Monday, May 27, 2024


Dhaka Tribune

A daughter's notes on grief

Processing the physical and emotional toll from losing a loved one can be a journey of transformation and discovery

Update : 21 Apr 2024, 10:05 AM

Grieving a beloved parent is the biggest life changing experience. 

It changes the shape of one’s heart -- literally; lungs run in lower capacity, muscles tighten up, ability to eat or sleep diminishes, and the brain feels like it’s suffering a severe malfunction and might have a system crash any minute. 

How does one deal with it? Where’s a roadmap? 

It is a curious fact that we are never raised armed with the skills and tools to overcome the endless tides of adversity we face in life. 

Even though one always is aware of human mortality, the fact doesn’t hit home until you have lost a parent. Until then you somehow imagine your parents to be immortal superheroes, the constant presence of loving kindness in your life -- after all these are the people who give us our life's breath and in many ways they are like gods to us; not humans, not mortals, not capable of disappearing into thin air. 

Grieving changes you down to the molecular level. 

In the initial months, I felt I was downloading my father's emotions, his dreams, joys and pains into my brain and my body. 

My brain kept running over and over again each visual, each close shot of his body, his temple, parts of his ankle, his feet, his fingers, the hair on his chest, the eyebrows, the nails, the face ever so fading yet so solid. 

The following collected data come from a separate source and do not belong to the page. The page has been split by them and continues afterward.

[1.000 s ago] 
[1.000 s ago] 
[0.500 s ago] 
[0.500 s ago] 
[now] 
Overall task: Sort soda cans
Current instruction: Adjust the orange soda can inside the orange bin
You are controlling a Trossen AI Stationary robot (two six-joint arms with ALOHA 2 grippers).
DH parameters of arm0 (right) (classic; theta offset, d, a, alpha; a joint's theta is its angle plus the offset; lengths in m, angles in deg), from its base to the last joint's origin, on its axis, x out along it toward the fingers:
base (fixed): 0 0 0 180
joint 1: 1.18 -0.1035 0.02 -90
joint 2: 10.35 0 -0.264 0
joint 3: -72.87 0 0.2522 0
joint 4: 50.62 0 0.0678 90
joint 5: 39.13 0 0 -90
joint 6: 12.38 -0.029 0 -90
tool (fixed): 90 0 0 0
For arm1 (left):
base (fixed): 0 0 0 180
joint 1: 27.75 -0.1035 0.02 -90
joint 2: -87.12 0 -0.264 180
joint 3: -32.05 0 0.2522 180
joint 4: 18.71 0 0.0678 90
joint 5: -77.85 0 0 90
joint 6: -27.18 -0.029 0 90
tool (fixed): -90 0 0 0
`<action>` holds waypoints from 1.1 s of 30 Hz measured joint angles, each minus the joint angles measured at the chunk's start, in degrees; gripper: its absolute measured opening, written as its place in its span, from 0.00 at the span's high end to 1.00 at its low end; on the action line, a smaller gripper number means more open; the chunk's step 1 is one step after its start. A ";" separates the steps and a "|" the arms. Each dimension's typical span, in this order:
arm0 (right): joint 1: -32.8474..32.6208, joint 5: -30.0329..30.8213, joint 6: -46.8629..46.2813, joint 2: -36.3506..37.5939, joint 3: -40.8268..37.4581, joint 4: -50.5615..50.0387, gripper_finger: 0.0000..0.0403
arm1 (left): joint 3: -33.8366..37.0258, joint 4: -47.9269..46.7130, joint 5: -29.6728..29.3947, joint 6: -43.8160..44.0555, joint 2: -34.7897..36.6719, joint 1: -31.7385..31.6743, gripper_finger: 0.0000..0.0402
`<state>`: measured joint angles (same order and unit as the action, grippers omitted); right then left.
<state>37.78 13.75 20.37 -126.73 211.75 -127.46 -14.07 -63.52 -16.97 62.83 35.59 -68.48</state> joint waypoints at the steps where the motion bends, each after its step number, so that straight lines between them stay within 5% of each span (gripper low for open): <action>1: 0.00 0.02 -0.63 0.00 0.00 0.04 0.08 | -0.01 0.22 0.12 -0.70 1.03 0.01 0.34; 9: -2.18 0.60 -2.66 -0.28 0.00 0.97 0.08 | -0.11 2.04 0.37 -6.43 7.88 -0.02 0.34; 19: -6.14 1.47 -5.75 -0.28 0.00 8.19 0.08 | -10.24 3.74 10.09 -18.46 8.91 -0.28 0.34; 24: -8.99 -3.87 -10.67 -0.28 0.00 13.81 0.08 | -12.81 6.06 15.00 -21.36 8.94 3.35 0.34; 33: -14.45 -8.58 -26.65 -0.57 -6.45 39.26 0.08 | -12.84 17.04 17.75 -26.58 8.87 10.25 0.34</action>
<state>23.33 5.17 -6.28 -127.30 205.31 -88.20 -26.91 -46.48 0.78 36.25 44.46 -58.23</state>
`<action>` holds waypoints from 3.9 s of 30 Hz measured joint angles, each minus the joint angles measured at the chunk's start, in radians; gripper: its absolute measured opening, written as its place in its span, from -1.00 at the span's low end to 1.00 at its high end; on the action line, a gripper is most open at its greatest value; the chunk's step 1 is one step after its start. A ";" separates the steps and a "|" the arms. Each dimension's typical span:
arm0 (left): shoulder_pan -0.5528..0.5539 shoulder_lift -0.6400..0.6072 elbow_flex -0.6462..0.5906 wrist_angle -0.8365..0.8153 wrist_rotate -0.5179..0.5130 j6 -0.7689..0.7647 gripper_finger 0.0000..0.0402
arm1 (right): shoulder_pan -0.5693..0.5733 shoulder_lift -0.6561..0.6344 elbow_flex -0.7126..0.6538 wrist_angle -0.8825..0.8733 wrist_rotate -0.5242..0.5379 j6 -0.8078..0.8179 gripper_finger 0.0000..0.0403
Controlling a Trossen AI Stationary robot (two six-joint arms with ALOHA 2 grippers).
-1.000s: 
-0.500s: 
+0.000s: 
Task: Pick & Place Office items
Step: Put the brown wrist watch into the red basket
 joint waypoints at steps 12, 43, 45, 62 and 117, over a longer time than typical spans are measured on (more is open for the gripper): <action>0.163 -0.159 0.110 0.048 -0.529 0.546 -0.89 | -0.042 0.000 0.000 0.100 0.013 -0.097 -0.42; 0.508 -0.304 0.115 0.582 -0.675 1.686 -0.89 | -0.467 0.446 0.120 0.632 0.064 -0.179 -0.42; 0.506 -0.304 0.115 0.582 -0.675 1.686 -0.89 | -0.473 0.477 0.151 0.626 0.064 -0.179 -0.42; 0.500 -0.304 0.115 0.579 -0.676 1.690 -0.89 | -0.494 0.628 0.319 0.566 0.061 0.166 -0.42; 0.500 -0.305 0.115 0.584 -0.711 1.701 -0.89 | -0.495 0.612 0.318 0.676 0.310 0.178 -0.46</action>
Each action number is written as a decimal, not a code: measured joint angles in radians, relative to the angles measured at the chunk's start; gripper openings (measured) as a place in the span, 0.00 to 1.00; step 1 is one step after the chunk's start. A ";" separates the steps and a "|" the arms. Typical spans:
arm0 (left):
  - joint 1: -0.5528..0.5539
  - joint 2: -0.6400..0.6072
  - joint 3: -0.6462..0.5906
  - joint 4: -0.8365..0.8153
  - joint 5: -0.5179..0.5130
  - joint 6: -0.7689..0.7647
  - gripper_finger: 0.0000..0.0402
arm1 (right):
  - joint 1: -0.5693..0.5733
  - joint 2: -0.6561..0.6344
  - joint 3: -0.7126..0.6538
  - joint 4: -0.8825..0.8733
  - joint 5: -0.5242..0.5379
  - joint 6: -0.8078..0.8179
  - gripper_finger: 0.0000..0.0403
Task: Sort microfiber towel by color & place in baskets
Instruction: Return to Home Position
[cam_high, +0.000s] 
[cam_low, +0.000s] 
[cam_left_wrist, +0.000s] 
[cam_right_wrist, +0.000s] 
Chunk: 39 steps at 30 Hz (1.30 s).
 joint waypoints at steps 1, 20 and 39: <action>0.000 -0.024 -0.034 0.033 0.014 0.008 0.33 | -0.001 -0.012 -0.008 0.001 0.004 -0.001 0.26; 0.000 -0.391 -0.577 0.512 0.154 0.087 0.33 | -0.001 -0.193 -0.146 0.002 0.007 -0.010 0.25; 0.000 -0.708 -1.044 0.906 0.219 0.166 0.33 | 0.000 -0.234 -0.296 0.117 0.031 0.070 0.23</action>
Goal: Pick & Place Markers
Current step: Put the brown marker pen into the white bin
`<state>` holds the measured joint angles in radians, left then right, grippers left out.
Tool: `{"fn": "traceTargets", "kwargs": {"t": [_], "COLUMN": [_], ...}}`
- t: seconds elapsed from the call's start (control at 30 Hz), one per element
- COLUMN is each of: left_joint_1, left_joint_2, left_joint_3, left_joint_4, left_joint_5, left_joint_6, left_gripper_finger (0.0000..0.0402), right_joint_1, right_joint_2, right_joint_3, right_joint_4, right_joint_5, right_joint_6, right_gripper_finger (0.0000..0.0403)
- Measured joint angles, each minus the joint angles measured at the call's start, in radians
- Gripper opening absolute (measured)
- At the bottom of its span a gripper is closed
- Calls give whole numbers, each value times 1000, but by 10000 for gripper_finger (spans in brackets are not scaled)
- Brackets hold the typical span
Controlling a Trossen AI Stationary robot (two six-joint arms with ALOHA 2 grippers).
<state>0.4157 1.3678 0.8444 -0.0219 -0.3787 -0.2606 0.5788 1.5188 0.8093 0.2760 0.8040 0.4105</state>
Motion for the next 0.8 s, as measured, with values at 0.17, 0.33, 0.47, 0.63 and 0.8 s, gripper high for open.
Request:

As a child I used to look at my parents intently, as a result I have both their bodies memorized in my head. 

I realize how I can find my father in my memory and my DNA. I know that he is not lost and I just have him in a softer way, and I talk to him in a different way, and he answers in a different way. 

I find him in knowing the constant fact of life’s impermanence, its inevitable fleeting nature. Yet I hold on, because that is also what life is, a push and pull of letting go and holding on, wanting life, but always moving towards death. 

I feel immensely grateful for being born to a father who had a super power to love. His love and guidance remains in the air and he keeps telling me he is right here. Just because he no longer manifests in human form doesn’t mean he is lost, rather his human form of the physical body is lost, then again nothing is ever lost -- only transformed. 

He has transformed as have I, my mother, and my sister. We all became different people, dare I say kinder, more competent, and wiser versions of ourselves. 

That’s also a gift from him. A loving and kind parent is a gift that keeps on giving. It is by tapping into that gift that I survive. I wanted to initially get a tattoo on my wrist that will say Abbu, to proclaim that I am his daughter. 

I can find my father in my memory and my DNA. I know that he is not lost and I just have him in a softer way

Now I see that is not necessary. First of all, he would not like the idea of it, and secondly, my whole life and my entire trajectory is now defined by the fact that I am my father’s daughter. 

This is a fact I used to hide because coming from a political and wealthy family meant enjoying certain advantages, which we were always taught to deny by our parents -- thus we mostly lived in disguise and quite privately. I never introduced my father at my film premieres because of how the intellectual and artists community would judge him as a wealthy, politically-connected businessman, who is one of the highest tax payers in the country. 

As it is, my American education and social position were very hard to hide and I had to face severe gatekeeping in entering the film scene in Bangladesh. 

How trivial it seems now, how stupid, what a waste not to have my own father as the chief guest at my film premiere. 

I didn’t do it because I feared what society would say. How would I be judged? His passing has made me free of such societal nonsense. 

I truly don’t care anymore, and I am fearless in being and proclaiming who I am. No fear, no judgement, nothing holding me back anymore. 

It has been close to 200 days now. I continue to sail the unknown sea, trying to intellectually and spiritually make sense of grief and the best ways to navigate it.

One thing is for sure, as a society we need to talk more about death, to normalize it as a part of life -- not the opposite of it -- also to share with each other our own paths to surviving and transforming grief. 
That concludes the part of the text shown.